* To do
Look through the data below. Pick out the lines holding the string "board".

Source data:
•••••

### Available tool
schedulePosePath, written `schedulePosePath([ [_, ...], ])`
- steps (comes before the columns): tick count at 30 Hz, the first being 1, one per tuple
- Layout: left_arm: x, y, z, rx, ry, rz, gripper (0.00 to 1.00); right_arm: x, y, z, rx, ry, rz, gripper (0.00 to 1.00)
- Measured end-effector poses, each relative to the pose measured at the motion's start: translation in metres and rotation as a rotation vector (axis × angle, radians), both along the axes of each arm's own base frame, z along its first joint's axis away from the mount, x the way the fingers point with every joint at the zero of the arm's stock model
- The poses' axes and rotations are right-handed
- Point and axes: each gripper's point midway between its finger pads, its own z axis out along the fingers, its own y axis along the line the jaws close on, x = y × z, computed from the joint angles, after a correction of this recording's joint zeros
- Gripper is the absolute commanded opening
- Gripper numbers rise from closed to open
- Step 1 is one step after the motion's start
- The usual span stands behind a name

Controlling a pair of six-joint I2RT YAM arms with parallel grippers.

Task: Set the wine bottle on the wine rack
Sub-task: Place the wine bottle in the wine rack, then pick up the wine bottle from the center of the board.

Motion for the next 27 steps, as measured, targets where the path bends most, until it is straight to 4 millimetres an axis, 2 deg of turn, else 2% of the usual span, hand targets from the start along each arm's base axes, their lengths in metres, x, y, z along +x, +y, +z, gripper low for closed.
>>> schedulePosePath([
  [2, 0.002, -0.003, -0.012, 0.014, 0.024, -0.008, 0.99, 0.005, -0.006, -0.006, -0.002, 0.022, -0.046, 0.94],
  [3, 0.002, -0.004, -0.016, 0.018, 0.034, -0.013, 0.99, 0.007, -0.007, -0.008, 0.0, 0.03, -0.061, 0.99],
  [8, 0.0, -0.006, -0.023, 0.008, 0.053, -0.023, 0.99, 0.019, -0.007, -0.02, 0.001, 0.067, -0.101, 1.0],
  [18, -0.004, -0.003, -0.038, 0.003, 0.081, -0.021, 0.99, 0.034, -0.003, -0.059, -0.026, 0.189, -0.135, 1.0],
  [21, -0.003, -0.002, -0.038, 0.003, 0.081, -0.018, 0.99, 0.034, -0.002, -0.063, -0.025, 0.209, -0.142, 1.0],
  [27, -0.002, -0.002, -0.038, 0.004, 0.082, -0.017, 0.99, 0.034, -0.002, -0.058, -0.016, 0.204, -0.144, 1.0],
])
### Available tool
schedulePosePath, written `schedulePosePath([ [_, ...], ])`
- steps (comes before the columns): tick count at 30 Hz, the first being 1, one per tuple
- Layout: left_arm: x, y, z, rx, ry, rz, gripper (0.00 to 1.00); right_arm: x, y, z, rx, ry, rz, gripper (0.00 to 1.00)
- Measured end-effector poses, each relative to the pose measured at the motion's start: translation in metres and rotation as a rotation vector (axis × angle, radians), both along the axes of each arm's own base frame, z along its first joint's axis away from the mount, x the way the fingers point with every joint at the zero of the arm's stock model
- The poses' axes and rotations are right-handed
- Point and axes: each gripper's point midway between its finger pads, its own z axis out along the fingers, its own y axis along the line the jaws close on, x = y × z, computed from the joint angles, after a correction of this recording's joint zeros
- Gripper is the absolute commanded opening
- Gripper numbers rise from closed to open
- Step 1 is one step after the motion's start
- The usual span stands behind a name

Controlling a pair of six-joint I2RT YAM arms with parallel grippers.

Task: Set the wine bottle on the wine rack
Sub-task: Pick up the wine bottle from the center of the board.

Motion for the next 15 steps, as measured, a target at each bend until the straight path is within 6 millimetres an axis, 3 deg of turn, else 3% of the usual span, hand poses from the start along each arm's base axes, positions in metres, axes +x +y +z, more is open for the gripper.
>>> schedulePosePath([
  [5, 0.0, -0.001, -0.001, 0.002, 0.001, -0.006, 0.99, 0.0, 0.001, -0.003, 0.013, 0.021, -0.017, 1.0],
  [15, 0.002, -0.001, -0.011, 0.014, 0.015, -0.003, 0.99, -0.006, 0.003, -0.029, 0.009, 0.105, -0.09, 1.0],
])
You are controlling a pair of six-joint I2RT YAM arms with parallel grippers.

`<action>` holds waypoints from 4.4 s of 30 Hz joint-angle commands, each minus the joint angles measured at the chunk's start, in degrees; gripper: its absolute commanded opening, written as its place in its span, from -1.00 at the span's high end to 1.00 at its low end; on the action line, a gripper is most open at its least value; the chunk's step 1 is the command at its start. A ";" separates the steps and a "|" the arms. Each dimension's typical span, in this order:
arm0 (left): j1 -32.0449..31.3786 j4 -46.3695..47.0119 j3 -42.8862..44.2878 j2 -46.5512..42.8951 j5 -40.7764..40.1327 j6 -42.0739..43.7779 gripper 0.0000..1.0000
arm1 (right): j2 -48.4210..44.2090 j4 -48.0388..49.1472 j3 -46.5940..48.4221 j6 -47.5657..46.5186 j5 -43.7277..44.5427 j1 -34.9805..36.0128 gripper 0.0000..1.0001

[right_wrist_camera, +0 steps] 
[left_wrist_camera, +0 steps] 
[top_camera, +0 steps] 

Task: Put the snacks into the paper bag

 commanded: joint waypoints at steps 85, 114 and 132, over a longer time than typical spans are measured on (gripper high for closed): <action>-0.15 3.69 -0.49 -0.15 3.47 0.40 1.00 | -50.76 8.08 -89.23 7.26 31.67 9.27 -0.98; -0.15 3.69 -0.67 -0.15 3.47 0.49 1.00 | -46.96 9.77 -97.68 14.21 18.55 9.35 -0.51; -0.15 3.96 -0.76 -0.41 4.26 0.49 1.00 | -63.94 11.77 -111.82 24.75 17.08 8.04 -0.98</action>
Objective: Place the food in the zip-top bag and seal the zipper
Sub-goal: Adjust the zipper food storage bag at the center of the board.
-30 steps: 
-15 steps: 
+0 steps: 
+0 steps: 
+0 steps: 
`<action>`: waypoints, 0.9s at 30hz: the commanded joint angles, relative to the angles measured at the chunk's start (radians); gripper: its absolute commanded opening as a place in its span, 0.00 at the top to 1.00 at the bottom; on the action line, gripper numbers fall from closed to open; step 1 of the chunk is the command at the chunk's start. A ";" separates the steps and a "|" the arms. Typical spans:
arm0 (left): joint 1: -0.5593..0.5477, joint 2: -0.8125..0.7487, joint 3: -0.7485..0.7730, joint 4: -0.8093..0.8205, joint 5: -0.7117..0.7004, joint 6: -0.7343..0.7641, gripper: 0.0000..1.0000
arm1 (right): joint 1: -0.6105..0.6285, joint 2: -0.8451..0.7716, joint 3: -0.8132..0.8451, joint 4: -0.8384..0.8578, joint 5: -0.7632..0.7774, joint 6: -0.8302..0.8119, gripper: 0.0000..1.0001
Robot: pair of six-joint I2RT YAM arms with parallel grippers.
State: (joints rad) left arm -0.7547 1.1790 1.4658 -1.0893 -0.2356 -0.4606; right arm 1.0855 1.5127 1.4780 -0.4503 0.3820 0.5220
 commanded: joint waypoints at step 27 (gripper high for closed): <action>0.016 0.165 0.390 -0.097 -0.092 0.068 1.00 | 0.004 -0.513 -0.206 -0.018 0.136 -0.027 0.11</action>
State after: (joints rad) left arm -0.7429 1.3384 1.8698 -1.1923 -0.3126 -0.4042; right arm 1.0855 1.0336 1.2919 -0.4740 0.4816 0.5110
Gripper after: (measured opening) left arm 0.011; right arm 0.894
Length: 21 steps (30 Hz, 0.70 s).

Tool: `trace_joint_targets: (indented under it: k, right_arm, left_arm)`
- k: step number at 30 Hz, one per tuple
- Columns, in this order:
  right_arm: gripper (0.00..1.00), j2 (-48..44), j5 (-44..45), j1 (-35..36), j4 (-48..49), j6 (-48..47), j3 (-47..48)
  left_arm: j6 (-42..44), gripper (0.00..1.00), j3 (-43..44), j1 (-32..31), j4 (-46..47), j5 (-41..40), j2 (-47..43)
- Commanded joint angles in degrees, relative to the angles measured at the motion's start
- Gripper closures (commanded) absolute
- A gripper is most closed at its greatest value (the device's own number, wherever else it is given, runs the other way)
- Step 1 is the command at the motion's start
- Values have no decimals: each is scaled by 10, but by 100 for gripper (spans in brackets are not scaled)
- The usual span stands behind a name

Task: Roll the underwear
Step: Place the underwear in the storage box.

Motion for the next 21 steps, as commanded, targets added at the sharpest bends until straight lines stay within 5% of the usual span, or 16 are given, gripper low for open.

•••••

* Response area
Sub-task: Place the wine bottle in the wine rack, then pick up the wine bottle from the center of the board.
Sub-task: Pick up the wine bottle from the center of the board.
Sub-goal: Adjust the zipper food storage bag at the center of the board.

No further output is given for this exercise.